Though heralded by social conservatives, the age verification laws have been condemned by adult sites and a broad coalition of groups that advocate for open internet access, digital privacy and free speech, including the Electronic Frontier Foundation. The group argued earlier this year that age verification laws are dangerous because it’s impossible to ensure websites don’t retain user data, regardless of if laws require they delete it.

Earlier this week, Pornhub blocked access to its content to protest the law. Those in Utah attempting to access the site since Monday have been greeted with a “Dear User” letter and accompanying video from adult film actor Cherie DeVille in which she reads the letter.

“Giving your ID card every time you want to visit an adult platform is not the most effective solution for protecting our users, and in fact, will put children and your privacy at risk,” DeVille says, reading from the letter. “The best and most effective solution for protecting children and adults alike is to identify users by their device.”

The letter says Pornhub, among the most widely viewed adult websites, will “completely disable access” in Utah due to the law, unless a “real solution” is offered.

It’s unclear if other websites will comply.

Critics, including Pornhub, argue that state-specific efforts to regulate adult websites can be easily circumvented with well-known tools such as VPNs that reroute requests to visit websites across public networks. They also have raised questions about enforcement, with Pornhub saying enforcement efforts drive traffic to less-known sites that don’t comply with the law and have less safety protocols in place.

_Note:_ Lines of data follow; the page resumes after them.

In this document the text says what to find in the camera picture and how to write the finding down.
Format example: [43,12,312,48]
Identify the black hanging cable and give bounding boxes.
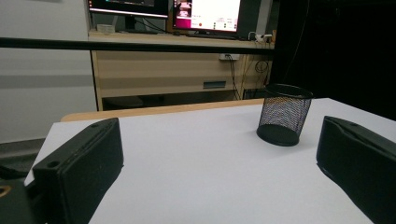
[227,55,243,101]

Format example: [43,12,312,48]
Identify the dark computer monitor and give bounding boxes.
[88,0,171,32]

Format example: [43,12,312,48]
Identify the black coiled cable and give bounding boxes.
[254,59,271,75]

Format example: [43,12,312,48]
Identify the small white box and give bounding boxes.
[96,23,116,34]

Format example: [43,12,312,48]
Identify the grey desk label plate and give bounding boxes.
[203,80,227,90]

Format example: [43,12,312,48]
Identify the black curtain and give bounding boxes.
[270,0,396,121]

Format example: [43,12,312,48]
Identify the white cabinet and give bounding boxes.
[0,0,98,144]

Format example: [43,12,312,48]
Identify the bright computer monitor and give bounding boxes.
[172,0,242,35]

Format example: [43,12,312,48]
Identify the black horizontal frame bar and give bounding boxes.
[0,36,276,56]

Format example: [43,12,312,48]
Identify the wooden desk shelf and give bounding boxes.
[88,29,276,111]

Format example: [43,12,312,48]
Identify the black mesh pen holder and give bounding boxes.
[256,83,314,147]

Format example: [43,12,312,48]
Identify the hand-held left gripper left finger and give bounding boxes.
[32,117,124,224]

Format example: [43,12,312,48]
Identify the white power adapter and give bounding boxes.
[247,31,274,44]

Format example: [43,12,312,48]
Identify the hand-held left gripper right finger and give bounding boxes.
[316,115,396,224]

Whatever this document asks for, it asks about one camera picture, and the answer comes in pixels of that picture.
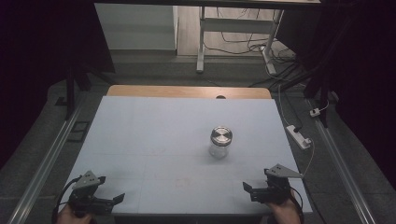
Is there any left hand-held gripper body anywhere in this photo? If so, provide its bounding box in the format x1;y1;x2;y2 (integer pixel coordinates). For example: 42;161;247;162
67;170;105;217

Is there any person's left hand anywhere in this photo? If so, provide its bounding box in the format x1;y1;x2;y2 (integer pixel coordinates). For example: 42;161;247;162
56;204;94;224

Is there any tangle of black cables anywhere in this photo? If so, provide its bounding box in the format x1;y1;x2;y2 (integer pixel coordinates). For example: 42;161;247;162
204;7;300;88

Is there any thin white cable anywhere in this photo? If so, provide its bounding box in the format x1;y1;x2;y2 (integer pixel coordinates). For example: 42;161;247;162
277;84;316;178

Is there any aluminium floor rail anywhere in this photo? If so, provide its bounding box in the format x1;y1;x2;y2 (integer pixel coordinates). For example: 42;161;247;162
306;97;377;224
7;96;87;224

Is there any white table mat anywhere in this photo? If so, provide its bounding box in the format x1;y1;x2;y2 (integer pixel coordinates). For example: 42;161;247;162
53;95;313;215

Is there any silver metal jar lid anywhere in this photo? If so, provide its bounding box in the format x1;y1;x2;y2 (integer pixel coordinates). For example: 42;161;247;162
210;125;233;147

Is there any black metal stand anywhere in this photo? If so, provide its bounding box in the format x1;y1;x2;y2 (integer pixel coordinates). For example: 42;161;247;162
55;63;104;120
279;18;344;129

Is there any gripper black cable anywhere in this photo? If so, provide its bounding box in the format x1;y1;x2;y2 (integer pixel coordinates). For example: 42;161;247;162
50;175;82;224
288;183;305;224

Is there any white desk frame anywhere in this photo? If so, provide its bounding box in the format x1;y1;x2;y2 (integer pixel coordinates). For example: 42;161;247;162
195;6;285;76

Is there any white power strip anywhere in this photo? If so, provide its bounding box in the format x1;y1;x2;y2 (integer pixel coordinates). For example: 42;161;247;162
286;124;312;150

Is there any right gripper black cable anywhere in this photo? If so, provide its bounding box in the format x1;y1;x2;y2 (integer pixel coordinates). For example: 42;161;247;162
288;183;305;224

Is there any white cabinet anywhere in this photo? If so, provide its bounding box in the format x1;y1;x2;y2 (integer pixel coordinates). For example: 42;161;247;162
93;3;179;51

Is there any person's right hand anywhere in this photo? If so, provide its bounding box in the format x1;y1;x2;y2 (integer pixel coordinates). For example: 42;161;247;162
266;190;303;224

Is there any clear glass jar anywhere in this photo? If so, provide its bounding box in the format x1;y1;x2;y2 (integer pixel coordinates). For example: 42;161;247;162
208;139;232;161

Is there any dark curtain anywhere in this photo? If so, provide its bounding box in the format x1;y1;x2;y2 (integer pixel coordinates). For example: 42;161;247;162
276;0;396;181
0;0;116;171

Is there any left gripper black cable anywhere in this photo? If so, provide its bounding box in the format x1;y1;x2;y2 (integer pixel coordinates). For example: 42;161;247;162
50;175;82;224

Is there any wooden table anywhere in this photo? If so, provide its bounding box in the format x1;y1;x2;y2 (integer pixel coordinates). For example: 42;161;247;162
106;84;273;100

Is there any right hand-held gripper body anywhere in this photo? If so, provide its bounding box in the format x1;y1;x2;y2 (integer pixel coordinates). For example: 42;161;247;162
263;163;304;206

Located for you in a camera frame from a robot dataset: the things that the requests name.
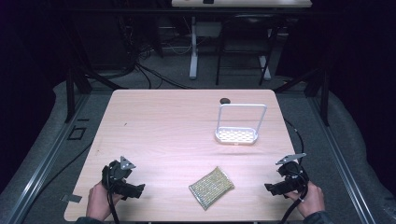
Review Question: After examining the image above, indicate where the black chair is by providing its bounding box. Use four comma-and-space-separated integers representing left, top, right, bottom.
215, 12, 283, 87

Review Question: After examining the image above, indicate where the black metal frame stand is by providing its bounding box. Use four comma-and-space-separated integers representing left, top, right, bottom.
59, 12, 129, 124
274, 18, 332, 127

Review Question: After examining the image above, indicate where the white-legged desk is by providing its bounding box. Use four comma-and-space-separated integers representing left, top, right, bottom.
171, 0, 313, 80

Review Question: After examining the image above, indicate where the black cable beside table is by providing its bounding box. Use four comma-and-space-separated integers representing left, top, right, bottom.
283, 119, 305, 166

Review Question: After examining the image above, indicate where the grey tape strip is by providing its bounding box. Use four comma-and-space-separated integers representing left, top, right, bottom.
60, 193, 83, 203

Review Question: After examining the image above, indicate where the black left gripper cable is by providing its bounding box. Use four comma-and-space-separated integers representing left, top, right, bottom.
106, 174, 121, 224

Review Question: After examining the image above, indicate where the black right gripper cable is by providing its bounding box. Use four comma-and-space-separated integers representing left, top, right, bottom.
277, 174, 310, 224

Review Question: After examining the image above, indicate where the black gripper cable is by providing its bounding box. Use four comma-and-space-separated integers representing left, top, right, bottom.
106, 174, 121, 224
277, 174, 310, 224

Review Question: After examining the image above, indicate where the white sponge holder rack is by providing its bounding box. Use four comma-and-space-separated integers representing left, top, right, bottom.
214, 103, 268, 147

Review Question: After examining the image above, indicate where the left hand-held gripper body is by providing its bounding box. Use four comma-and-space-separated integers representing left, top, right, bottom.
101, 155, 138, 199

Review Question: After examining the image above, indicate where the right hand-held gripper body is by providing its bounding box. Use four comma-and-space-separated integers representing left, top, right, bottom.
275, 152, 311, 196

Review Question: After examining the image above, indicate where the bundle of black floor cables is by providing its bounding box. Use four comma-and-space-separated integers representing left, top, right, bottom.
122, 18, 195, 91

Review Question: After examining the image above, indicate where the person's left hand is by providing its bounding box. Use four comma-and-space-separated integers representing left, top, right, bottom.
85, 181, 125, 222

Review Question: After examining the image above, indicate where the yellow-green scouring sponge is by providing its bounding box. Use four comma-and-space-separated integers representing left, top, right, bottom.
188, 165, 235, 211

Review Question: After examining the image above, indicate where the metal floor rail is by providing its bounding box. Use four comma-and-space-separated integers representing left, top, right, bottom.
306, 94, 376, 224
6, 92, 92, 224

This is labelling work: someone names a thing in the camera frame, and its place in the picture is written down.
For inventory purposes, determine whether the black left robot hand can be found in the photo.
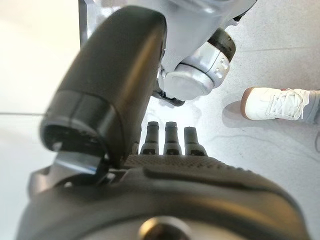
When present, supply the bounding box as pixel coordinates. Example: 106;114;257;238
16;4;311;240

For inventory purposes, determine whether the white sneaker gum sole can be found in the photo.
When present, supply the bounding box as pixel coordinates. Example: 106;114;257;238
240;86;312;122

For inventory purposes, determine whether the white counter cabinet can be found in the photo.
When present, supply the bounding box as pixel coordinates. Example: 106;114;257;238
0;0;87;176

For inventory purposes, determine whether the grey trouser leg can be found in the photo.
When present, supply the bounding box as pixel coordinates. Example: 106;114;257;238
303;90;320;125

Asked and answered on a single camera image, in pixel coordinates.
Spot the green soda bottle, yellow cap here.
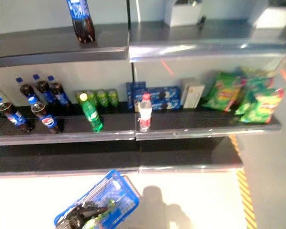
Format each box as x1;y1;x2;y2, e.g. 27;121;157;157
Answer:
79;93;104;133

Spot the clear bottle red cap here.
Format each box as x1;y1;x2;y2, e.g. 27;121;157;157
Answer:
138;93;153;132

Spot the white carton box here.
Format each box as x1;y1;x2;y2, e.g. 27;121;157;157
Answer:
180;78;206;109

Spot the upright blue Oreo box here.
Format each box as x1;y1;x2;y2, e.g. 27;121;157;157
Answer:
125;81;146;112

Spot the wide blue Oreo box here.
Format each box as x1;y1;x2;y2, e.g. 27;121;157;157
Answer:
133;86;182;112

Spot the Pepsi bottle blue cap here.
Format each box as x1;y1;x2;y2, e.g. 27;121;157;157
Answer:
15;76;40;104
0;96;35;134
27;96;63;134
32;74;55;104
47;75;72;108

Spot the blue plastic shopping basket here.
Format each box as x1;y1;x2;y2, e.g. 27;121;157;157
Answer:
53;169;141;229

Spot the green Lays chips bag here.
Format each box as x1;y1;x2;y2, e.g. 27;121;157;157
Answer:
238;87;286;124
201;71;244;112
235;67;275;115

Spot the black store shelf unit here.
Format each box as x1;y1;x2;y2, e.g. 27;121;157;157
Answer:
0;0;286;178

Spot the white open box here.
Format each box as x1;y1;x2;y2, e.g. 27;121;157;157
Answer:
168;0;203;27

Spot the large Pepsi cola bottle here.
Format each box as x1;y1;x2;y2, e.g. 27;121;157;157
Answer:
66;0;96;44

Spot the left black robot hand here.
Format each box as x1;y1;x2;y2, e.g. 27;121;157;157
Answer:
55;201;109;229

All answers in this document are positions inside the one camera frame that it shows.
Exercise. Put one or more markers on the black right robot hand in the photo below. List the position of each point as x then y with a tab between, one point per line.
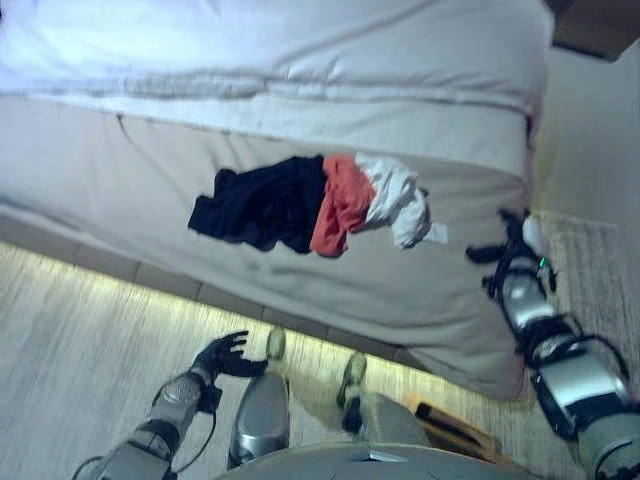
515	240

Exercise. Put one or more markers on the orange-red garment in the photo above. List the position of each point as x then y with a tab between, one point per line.
340	210

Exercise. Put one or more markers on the bed with beige cover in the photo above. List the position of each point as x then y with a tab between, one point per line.
150	200

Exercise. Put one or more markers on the silver left robot leg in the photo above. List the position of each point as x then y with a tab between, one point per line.
262	415

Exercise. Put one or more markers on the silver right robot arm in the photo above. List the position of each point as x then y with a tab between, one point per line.
565	360

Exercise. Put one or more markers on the brown wooden furniture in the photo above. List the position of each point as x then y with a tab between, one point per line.
590	25

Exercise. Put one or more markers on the wooden basket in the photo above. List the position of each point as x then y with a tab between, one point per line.
455	425

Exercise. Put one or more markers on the black garment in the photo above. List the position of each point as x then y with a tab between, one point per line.
265	205

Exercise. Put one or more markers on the silver robot torso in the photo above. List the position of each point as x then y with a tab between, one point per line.
370	462

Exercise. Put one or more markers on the white garment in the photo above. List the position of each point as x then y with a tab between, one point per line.
400	200

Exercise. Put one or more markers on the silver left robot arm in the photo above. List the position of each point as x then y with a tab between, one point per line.
150	430

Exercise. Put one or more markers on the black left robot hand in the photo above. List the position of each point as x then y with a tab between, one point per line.
222	357

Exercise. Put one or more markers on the white duvet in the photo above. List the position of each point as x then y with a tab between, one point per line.
250	60

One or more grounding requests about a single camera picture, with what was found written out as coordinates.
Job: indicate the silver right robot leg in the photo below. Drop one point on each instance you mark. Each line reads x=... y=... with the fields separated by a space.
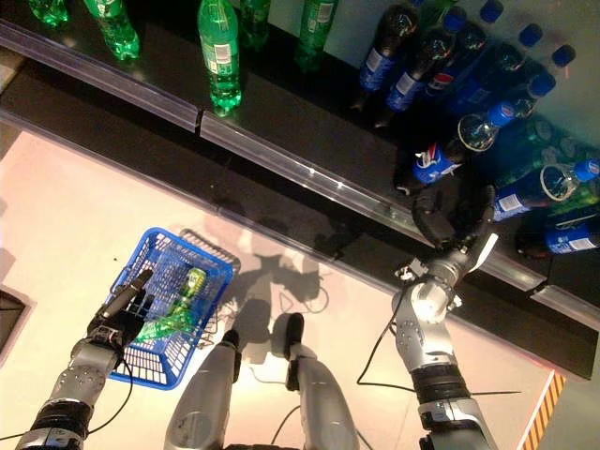
x=323 y=398

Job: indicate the black left robot foot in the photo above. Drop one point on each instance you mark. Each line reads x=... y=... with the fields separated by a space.
x=230 y=337

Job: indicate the dark robot waist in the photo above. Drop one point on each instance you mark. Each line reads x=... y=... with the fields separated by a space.
x=267 y=446

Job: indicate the silver robot leg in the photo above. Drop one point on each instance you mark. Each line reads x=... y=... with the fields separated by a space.
x=323 y=398
x=206 y=398

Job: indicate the yellow black hazard strip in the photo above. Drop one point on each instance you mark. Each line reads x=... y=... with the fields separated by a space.
x=548 y=403

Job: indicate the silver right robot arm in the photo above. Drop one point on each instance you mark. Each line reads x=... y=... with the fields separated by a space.
x=422 y=337

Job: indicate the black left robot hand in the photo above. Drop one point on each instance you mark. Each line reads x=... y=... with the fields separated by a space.
x=117 y=328

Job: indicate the black base plinth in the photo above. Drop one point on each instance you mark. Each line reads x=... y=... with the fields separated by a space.
x=11 y=319
x=187 y=169

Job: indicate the black robot foot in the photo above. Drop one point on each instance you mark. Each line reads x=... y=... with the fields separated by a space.
x=230 y=337
x=294 y=328

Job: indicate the green plastic soda bottle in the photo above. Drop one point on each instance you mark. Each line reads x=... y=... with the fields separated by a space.
x=220 y=56
x=255 y=23
x=49 y=9
x=539 y=136
x=314 y=33
x=112 y=28
x=193 y=279
x=164 y=323

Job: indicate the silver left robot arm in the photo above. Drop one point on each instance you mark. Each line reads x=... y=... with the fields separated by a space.
x=79 y=379

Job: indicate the blue plastic shopping basket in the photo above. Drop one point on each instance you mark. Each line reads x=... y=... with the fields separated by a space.
x=169 y=385

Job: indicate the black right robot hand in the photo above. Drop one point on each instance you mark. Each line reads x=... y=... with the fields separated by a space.
x=429 y=220

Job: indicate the black right robot foot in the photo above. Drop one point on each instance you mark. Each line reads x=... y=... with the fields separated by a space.
x=294 y=328

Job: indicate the silver left robot leg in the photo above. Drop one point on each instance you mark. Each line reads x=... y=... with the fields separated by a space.
x=206 y=398

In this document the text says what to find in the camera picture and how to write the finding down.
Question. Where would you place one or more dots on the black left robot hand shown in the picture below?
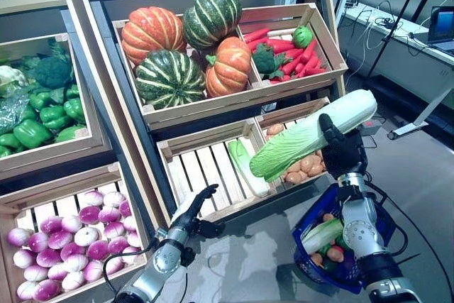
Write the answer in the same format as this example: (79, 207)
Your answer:
(189, 219)

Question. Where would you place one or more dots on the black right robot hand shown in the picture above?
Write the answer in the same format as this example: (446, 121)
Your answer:
(345, 155)

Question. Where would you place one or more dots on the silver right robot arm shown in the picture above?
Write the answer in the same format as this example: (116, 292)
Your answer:
(361, 232)

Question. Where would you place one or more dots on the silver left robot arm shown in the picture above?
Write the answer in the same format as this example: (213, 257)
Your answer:
(166, 257)

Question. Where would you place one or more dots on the blue plastic shopping basket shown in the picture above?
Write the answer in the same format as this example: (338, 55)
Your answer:
(306, 269)

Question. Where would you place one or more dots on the grey power box red light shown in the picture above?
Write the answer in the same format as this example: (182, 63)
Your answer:
(372, 126)

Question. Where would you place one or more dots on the slatted wooden crate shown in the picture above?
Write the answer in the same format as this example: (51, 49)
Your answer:
(202, 168)

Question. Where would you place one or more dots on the brown potato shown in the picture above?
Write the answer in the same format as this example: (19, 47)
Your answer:
(275, 128)
(293, 177)

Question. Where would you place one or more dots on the orange round vegetable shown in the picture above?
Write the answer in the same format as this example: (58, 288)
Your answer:
(328, 217)
(335, 254)

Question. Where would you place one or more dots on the purple white onion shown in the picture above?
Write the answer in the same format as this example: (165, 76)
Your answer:
(93, 197)
(114, 229)
(108, 215)
(118, 245)
(51, 225)
(113, 199)
(88, 215)
(86, 236)
(71, 224)
(97, 249)
(125, 208)

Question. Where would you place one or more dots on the red carrot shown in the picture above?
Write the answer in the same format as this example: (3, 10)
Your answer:
(312, 63)
(280, 44)
(257, 44)
(308, 51)
(256, 35)
(291, 65)

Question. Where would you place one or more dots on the large wooden crate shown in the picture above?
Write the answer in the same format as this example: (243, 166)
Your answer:
(198, 111)

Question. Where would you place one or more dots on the white desk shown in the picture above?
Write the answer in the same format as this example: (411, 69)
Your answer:
(390, 54)

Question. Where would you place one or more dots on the small green broccoli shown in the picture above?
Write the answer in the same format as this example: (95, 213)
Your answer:
(264, 60)

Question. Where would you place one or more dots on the small round green vegetable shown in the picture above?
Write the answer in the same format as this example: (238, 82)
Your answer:
(302, 36)

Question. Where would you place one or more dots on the green striped pumpkin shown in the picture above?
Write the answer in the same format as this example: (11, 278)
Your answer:
(213, 15)
(168, 79)

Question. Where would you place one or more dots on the small orange pumpkin green stem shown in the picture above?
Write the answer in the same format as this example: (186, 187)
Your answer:
(228, 69)

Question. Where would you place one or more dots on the green bell pepper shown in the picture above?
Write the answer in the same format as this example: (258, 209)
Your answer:
(72, 91)
(69, 132)
(55, 116)
(32, 133)
(39, 99)
(10, 140)
(74, 109)

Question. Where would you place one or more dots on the open grey laptop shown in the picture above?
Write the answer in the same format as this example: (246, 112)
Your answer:
(443, 26)

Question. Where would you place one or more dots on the large orange pumpkin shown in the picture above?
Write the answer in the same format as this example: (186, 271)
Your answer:
(152, 33)

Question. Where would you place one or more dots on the large green broccoli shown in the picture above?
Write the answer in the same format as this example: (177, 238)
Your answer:
(53, 70)

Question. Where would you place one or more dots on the dark leafy greens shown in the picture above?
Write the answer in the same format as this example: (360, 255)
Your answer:
(12, 111)

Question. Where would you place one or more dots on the white cauliflower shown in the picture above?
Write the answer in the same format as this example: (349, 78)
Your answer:
(10, 76)

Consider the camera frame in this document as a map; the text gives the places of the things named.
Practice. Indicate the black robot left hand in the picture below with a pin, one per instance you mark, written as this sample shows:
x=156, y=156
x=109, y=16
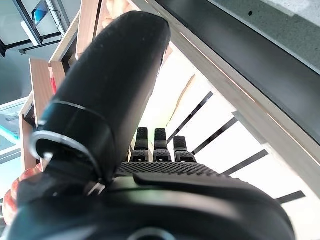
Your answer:
x=112, y=100

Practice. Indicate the napa cabbage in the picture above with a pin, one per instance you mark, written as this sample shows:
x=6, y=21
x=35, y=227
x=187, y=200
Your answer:
x=170, y=95

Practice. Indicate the wooden slat crate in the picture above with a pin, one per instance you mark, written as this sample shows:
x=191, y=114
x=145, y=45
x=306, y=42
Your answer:
x=40, y=82
x=87, y=25
x=225, y=140

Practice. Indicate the large wooden crate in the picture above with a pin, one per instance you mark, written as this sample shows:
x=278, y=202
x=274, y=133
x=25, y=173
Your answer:
x=25, y=140

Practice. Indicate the white desk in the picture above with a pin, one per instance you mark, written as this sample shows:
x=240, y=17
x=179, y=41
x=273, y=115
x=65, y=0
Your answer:
x=30, y=32

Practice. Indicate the grey laptop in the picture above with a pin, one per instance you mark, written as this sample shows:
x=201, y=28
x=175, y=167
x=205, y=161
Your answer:
x=40, y=13

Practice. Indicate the small orange striped pumpkin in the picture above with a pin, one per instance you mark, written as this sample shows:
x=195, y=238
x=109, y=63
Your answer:
x=10, y=200

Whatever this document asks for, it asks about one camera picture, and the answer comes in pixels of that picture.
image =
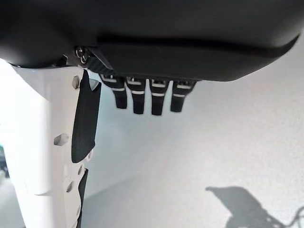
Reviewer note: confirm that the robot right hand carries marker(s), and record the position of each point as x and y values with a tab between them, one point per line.
154	31

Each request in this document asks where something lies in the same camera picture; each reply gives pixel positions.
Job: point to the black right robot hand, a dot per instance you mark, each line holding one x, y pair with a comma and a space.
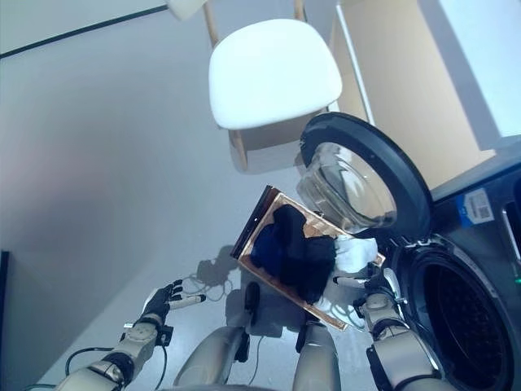
376, 281

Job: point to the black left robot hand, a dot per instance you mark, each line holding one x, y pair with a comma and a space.
156, 301

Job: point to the white towel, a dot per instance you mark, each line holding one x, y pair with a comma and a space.
354, 252

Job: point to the black garment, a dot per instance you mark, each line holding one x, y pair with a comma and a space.
305, 269
291, 224

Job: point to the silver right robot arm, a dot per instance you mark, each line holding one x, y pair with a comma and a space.
403, 366

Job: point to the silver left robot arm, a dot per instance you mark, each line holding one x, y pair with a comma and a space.
134, 338

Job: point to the dark washing machine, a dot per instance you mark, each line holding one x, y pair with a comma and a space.
468, 305

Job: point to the round washing machine door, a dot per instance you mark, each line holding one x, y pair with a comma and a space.
407, 171

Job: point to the wicker laundry basket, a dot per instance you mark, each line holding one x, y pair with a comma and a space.
317, 228

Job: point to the silver right robot leg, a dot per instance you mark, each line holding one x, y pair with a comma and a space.
315, 358

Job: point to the blue garment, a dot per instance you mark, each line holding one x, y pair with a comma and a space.
266, 248

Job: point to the blue energy label sticker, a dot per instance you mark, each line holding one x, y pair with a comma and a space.
476, 207

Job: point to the grey box with dark edge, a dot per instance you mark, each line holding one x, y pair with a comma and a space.
3, 285

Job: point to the white counter cabinet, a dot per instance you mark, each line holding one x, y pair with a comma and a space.
407, 81

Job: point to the white chair with wooden legs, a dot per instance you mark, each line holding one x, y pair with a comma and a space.
272, 73

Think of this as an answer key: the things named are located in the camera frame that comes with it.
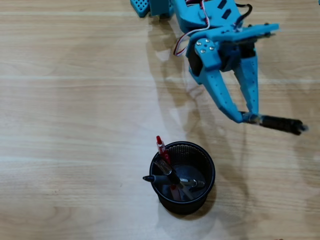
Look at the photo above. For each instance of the grey grip retractable pen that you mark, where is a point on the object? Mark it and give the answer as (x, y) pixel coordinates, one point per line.
(160, 178)

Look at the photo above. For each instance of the black mesh pen holder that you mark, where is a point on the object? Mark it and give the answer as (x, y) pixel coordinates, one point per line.
(185, 207)

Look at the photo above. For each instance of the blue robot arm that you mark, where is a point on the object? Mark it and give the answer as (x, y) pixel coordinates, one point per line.
(190, 15)

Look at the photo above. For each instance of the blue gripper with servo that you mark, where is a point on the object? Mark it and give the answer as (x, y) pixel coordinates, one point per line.
(209, 58)

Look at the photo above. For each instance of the clear capped black pen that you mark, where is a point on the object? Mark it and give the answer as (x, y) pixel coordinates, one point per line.
(172, 175)

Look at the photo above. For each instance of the red retractable pen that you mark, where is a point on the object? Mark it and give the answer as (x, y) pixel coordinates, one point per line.
(161, 147)

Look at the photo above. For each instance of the wrist camera on blue mount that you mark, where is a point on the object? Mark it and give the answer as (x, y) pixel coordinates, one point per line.
(250, 31)

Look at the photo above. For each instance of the black grip retractable pen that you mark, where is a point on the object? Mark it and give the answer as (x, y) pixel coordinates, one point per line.
(277, 123)

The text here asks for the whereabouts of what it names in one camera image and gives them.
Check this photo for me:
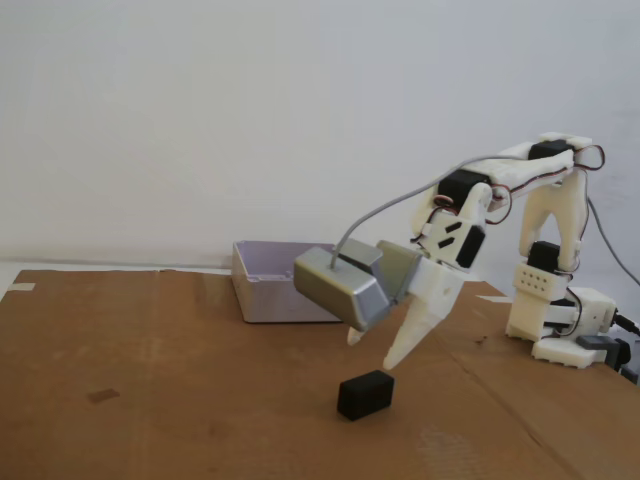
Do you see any brown cardboard sheet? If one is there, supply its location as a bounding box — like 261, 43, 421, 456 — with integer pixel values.
0, 268, 640, 480

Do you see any silver wrist webcam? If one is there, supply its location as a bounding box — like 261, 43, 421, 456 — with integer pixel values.
292, 244, 392, 332

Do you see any black base cable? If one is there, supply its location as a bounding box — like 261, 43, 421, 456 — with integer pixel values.
613, 312, 640, 337

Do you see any white plastic junction box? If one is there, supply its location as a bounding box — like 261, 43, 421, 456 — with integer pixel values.
231, 240, 352, 325

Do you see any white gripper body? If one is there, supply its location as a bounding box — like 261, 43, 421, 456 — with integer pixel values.
408, 254, 468, 322

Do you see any gray camera mount bracket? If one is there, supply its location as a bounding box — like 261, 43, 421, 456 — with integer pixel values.
339, 238, 424, 306

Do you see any black rectangular block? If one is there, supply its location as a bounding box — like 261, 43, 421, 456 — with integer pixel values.
336, 369, 396, 424

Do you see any gray table clamp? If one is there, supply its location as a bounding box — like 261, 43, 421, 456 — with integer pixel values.
577, 334, 640, 386

A year after passing an age-verification requirement, Louisiana lawmakers have renewed their efforts to get adult websites to comply with its law. They are weighing a follow-up measure that would subject them to fines for not requiring users prove their age. It passed through the state House of Representatives in April but will need approval from the Republican-controlled Senate and Democratic Gov. John Bel Edwards before becoming law.

Measures have also been introduced in Arizona and South Carolina. Arkansas passed a similar age-verification law for adult websites that takes effect later this summer

The Utah law opens adult websites up to lawsuits if they don’t verify the age of their users. It offers several age verification methods, including third-party age verification services and digital licenses that states are increasingly offering on mobile devices. Utah rolled out its digital license program last year but does not have an initiative similar to Louisiana’s “LA Wallet,” which allows residents to digitally store documents such as hunting licenses or proof of vaccination. The law attempts to address privacy and internet data harvesting concerns by requiring websites not retain the ID information.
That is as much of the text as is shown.